Once again, Walt Disney Concert Hall became an opera house on Tuesday night, Feb. 6. Last month, it was Richard Wagner’s Das Rheingold; this time, it was the U.S. premiere of Last Days, a new opera with music by Oliver Leith and libretto by Matt Copson that was unveiled in London at the Linbury Theatre of the Royal Opera House in 2022.
Last Days is an operatic transformation of Gus Van Sant’s 2004 film of the same name, which was produced by HBO and loosely inspired by the last days of Nirvana’s lead singer/guitarist Kurt Cobain. Not surprisingly, Disney Hall was said to be sold out — and the place looked it, despite the driving Pineapple Express rainstorm that made the trek treacherous. The crowd appeared younger than usual, and one wondered whether attendees were looking for something that wasn’t there. Cobain’s music, his grunge idiom — even Cobain himself, for that matter — were nowhere to be seen, heard, or referred to.
The Cobain estate wasn’t too crazy about Last Days the opera, accusing the Royal Opera House of trying to cash in on the troubled rock star’s fame. But Leith and Copson have come up with a work that far surpasses the film and also veers further away from the details of Cobain’s demise.

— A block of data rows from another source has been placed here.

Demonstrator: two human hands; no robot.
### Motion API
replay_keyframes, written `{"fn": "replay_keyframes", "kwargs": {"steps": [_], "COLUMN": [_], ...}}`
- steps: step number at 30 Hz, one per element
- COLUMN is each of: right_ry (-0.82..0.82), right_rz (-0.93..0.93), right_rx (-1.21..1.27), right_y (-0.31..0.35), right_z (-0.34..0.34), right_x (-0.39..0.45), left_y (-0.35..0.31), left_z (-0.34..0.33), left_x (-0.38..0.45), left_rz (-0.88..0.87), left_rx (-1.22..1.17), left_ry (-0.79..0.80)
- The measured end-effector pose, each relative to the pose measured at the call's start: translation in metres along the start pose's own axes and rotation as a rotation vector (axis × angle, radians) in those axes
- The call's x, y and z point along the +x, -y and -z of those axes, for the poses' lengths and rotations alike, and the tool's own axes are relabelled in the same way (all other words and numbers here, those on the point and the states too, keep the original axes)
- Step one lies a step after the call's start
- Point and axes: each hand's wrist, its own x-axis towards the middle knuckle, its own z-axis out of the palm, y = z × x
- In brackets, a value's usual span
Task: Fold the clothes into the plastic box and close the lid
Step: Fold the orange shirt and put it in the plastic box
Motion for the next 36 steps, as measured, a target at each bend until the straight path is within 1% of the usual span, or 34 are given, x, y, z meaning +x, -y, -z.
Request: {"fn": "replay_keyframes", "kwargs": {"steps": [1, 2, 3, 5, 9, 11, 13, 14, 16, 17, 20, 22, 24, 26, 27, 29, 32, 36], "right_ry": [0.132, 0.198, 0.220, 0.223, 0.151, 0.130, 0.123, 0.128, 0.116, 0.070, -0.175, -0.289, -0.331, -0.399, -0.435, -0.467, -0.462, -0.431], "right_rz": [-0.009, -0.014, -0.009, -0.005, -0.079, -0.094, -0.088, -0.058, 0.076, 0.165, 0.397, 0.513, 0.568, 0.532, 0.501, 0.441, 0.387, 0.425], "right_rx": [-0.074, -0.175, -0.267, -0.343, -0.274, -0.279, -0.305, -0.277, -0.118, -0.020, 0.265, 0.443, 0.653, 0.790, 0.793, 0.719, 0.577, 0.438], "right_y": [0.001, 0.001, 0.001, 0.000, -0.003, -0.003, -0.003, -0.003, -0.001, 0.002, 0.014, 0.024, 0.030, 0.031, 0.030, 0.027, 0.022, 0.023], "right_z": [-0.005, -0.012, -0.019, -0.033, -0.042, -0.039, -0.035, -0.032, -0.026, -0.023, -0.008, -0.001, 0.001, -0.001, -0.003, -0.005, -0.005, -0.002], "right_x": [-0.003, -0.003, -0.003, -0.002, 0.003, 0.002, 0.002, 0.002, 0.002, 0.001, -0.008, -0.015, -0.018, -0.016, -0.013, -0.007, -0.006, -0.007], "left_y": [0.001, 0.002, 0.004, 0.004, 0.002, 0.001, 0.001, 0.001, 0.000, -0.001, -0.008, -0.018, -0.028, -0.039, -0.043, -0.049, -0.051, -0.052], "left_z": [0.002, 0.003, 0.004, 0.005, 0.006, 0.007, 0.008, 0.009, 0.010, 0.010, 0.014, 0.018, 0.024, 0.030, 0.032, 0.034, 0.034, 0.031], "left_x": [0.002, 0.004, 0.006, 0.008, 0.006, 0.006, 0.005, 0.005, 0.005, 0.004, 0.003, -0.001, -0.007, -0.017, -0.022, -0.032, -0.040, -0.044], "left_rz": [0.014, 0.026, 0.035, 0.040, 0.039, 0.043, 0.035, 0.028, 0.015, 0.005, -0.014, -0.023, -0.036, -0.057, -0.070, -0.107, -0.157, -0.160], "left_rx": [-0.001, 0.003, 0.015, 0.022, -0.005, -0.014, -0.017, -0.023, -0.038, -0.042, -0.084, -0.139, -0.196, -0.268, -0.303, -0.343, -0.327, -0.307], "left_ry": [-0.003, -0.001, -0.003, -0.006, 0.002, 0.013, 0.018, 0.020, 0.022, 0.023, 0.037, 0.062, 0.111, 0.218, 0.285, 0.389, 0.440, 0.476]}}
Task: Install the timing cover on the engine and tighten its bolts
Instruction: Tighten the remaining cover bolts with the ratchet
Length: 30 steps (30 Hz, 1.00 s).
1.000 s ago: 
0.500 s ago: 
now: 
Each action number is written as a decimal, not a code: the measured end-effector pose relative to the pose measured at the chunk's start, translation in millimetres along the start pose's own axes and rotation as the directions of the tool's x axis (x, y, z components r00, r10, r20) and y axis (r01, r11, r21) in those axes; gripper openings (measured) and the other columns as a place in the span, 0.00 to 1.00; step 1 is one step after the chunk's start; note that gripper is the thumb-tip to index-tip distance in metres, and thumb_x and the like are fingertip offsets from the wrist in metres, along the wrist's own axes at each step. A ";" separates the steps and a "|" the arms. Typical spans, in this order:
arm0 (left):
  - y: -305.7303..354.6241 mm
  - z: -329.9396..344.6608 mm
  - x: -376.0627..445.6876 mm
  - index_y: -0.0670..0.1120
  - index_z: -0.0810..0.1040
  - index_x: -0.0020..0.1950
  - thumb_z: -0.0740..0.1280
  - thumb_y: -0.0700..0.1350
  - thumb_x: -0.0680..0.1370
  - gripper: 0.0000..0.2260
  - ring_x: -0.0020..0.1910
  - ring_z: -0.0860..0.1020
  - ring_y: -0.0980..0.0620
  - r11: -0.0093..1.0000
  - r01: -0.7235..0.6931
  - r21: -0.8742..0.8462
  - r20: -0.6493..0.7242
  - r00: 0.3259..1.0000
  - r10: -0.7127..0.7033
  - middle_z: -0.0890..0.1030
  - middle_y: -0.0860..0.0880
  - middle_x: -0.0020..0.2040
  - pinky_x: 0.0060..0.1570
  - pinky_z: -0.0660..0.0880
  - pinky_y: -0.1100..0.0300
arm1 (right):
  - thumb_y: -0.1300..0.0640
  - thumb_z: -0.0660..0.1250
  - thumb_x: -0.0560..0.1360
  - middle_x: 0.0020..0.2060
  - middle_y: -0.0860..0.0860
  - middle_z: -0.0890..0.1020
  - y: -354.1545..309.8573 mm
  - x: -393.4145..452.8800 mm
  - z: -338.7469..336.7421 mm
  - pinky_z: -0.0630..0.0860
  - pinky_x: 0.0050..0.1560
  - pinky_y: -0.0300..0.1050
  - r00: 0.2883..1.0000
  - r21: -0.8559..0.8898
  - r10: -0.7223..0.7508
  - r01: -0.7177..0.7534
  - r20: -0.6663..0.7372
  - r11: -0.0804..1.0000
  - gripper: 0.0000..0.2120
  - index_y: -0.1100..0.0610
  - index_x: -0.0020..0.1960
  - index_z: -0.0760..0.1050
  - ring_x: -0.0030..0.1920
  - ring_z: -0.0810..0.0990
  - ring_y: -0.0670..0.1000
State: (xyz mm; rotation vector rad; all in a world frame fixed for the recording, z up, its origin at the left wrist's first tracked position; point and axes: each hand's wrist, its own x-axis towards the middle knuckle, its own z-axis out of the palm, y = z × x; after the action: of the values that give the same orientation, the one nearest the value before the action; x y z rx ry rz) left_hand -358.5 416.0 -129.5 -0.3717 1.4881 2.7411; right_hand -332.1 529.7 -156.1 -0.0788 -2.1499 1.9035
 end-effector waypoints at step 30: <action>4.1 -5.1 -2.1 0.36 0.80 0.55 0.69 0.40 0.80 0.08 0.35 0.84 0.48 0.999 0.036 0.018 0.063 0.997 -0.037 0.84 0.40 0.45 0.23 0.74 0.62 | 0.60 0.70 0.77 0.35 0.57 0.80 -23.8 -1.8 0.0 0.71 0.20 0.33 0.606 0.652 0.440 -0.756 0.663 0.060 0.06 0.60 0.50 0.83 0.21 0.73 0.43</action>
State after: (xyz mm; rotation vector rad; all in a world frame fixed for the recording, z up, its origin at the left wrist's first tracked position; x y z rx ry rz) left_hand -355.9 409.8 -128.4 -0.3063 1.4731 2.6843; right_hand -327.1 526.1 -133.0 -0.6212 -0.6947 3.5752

The film itself is pretty dull. In it, a doomed, drug-addicted musician named Blake (actor Michael Pitt) escapes from a rehab facility and stumbles around a green patch of the Pacific Northwest and his large, dilapidated house in the woods before finally taking his own life. Yet Leith’s gloomy, morbid, at times eloquent score of slow-motion dirges, threnodies, massive dissonant chords, cascading passages for strings, and special effects achieves what the film misses — establishing an immersive mood and ambience that draws you in instead of making you count the minutes until the end.
Under Copson and Anna Morrissey’s co-direction, the opening scene was shrouded in misty stage fog, making it a bit difficult at first to see what was going on. The stage was placed behind the orchestra, led with sweeping gestures by one of Britain’s best, Thomas Adès.
In the opera, Blake is played by a woman (actress Agathe Rousselle), who is virtually silent throughout the performance. Blake’s house is a boxy, rundown thing, with a simulated campfire burning to our left out in the open. The protagonist is little more than a walking corpse, seemingly living on nothing but boxes of Lucky Charms.
Two Mormon elders (tenor Arnold Livingston Geis and soprano Kathryn Shuman) pay a visit to try to convert the heathen, and the tenor turns out to be a cross-dresser. The elders are double-cast as “housemates” who, in league with other fanboys, cause general chaos and shambles as Blake tries to hide from the world. Whenever the wall telephone rings, it’s Blake’s manager trying to coax the rock star back into action; the voice consists of deliberately irritating babbling, which was helpfully translated by the supertitles.
Ultimately, it’s the resourcefulness of Leith’s score that sticks most indelibly in the memory. When Blake absentmindedly twirls the platter of a turntable by hand, the strings in the LA Phil New Music Group bent the pitches as if the turntable was slowing down and getting back to speed — a clever effect. There were a couple of beautiful Italian arias sung by a soprano, which are gathered on a 45-RPM single (for sale in the LA Phil Store). Toward the end, when Blake walks through the audience, up the aisle, and out of the hall — symbolizing the rock star’s suicide — an epilogue of twittering electronics, strings, falling snow, and a strikingly colorful nighttime forest put a haunting seal on the story.
It’s a shame there was only one performance of Last Days; given the turnout, the interest in the subject, and the quality of the score, the Los Angeles Philharmonic could have justified several more. The production was definitely worth seeing on its own terms and as a fulfillment of the missed possibilities of the film (still available on HBO’s streaming platform Max).